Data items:
----

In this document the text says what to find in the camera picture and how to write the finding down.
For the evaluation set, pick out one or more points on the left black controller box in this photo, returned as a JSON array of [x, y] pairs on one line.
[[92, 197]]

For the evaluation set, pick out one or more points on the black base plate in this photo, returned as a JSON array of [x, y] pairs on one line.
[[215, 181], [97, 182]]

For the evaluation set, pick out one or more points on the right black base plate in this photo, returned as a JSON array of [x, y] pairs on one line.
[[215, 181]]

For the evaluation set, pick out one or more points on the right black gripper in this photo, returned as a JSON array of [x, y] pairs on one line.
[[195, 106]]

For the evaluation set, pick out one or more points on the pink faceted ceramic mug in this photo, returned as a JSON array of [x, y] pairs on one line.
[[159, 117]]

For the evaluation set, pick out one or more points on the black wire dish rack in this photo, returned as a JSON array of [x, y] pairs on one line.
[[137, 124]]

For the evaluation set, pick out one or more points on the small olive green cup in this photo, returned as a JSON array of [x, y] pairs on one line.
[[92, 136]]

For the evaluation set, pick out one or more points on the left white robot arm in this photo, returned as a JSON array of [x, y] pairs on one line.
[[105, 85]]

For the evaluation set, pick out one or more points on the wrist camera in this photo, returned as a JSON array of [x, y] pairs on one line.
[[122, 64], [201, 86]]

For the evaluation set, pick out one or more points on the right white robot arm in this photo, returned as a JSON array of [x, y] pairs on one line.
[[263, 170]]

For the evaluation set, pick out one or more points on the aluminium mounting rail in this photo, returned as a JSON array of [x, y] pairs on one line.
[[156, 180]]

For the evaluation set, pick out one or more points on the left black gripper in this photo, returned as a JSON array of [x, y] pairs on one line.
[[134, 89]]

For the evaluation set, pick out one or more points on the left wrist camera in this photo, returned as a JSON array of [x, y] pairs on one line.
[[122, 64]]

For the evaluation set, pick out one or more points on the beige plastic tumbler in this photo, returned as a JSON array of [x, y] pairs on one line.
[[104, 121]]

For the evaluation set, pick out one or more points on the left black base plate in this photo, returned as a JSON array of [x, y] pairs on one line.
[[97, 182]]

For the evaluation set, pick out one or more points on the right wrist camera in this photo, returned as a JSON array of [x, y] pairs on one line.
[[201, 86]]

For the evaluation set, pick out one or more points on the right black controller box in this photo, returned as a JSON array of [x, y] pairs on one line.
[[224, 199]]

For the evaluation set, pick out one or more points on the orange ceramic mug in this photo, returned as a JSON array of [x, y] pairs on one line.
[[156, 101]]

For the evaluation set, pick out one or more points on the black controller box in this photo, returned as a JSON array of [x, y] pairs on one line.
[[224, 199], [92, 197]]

----

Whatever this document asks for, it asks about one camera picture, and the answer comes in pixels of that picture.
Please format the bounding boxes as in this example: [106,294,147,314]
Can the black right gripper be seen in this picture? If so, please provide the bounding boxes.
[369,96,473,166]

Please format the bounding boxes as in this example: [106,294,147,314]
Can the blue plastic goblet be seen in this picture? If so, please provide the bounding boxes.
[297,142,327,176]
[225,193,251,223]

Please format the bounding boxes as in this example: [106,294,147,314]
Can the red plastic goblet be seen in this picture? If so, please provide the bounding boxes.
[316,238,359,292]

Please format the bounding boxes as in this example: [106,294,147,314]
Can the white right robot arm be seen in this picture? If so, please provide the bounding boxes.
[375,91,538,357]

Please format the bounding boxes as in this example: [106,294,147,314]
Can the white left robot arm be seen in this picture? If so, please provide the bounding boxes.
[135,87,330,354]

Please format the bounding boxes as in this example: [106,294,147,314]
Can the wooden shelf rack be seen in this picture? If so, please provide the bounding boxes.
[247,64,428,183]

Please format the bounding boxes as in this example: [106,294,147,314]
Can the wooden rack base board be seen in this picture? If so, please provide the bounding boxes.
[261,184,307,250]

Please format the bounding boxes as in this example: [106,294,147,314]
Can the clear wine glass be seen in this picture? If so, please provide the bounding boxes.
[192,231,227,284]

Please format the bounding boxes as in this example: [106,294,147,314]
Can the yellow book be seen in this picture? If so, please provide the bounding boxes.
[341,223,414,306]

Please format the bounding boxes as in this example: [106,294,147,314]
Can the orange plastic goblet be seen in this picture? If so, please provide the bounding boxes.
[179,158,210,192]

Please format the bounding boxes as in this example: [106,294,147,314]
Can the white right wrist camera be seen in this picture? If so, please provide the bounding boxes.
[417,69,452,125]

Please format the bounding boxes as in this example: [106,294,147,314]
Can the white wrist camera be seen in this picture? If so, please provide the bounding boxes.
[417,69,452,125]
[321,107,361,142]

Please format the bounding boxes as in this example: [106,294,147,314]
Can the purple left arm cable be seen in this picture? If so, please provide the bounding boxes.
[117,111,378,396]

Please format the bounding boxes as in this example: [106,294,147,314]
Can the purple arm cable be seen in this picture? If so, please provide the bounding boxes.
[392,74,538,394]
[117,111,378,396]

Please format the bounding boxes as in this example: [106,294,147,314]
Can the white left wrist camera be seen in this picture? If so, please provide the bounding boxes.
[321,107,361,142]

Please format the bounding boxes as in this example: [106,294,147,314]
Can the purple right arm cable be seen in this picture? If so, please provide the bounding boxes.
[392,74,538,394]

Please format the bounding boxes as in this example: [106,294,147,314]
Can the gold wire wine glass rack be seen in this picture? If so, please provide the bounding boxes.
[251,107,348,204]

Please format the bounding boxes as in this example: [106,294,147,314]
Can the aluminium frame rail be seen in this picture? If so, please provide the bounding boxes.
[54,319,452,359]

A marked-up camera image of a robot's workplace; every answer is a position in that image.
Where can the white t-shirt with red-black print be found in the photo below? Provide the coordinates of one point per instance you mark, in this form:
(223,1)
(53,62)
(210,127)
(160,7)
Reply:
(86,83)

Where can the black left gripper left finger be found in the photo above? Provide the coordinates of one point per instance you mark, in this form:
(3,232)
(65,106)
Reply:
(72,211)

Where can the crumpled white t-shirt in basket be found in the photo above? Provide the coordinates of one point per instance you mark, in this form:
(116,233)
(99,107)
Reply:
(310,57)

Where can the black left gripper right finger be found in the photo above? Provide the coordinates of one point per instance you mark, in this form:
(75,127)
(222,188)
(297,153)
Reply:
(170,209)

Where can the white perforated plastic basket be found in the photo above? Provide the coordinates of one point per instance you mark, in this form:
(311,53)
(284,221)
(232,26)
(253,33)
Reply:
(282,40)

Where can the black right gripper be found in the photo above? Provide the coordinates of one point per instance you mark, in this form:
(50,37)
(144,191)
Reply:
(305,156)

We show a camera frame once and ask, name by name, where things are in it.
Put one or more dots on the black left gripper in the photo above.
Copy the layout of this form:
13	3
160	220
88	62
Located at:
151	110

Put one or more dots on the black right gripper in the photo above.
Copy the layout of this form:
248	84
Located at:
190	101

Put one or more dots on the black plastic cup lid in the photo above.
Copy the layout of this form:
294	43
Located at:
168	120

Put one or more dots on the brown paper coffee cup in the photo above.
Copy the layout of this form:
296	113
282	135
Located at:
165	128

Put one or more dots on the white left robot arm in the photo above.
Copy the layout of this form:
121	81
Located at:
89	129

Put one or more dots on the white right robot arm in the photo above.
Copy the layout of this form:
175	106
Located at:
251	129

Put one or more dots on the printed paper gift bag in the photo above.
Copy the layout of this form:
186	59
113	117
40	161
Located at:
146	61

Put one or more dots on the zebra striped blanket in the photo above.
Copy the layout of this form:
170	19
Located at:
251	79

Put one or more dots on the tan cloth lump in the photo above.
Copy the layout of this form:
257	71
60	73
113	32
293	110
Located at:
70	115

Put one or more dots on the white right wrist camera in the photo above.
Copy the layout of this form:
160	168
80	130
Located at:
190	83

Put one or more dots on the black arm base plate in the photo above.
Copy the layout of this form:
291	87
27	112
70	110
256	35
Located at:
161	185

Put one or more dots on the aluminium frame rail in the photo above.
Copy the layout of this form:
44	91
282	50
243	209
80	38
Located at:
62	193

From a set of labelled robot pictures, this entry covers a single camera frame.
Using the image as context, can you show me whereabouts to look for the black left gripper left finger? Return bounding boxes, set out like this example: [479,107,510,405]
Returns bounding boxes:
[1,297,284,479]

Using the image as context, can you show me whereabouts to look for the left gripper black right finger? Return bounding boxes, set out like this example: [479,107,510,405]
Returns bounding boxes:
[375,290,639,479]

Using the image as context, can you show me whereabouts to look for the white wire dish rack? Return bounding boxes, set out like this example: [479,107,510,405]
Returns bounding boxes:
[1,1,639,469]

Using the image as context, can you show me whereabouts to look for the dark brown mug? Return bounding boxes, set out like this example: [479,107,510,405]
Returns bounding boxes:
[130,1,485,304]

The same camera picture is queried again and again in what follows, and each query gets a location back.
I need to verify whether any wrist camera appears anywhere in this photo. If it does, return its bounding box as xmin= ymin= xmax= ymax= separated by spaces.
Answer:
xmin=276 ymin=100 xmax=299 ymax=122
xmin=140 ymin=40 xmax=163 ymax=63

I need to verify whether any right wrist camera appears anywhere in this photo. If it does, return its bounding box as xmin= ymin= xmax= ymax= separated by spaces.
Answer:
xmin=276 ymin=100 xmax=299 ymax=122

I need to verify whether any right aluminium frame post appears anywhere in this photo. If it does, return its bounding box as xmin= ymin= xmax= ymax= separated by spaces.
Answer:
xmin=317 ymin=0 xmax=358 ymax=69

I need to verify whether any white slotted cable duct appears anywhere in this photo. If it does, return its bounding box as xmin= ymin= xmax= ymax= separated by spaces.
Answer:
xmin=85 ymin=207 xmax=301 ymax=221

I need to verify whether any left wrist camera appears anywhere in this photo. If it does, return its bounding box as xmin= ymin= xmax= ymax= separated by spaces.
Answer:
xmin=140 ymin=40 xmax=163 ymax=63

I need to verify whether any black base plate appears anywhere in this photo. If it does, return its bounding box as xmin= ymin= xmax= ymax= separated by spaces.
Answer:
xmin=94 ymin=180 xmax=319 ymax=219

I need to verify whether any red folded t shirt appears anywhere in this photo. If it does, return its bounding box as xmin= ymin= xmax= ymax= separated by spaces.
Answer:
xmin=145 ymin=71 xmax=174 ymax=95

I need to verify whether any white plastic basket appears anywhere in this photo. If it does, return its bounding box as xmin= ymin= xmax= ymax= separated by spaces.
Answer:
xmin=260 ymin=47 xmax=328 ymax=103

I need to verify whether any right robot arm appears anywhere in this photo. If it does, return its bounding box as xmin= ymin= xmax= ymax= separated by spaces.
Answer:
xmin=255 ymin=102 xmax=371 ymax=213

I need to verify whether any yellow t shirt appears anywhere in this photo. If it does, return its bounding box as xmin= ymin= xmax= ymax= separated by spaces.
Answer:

----

Task requirements:
Nothing but a number belongs in the answer, namely how many lines above include "paper".

Answer:
2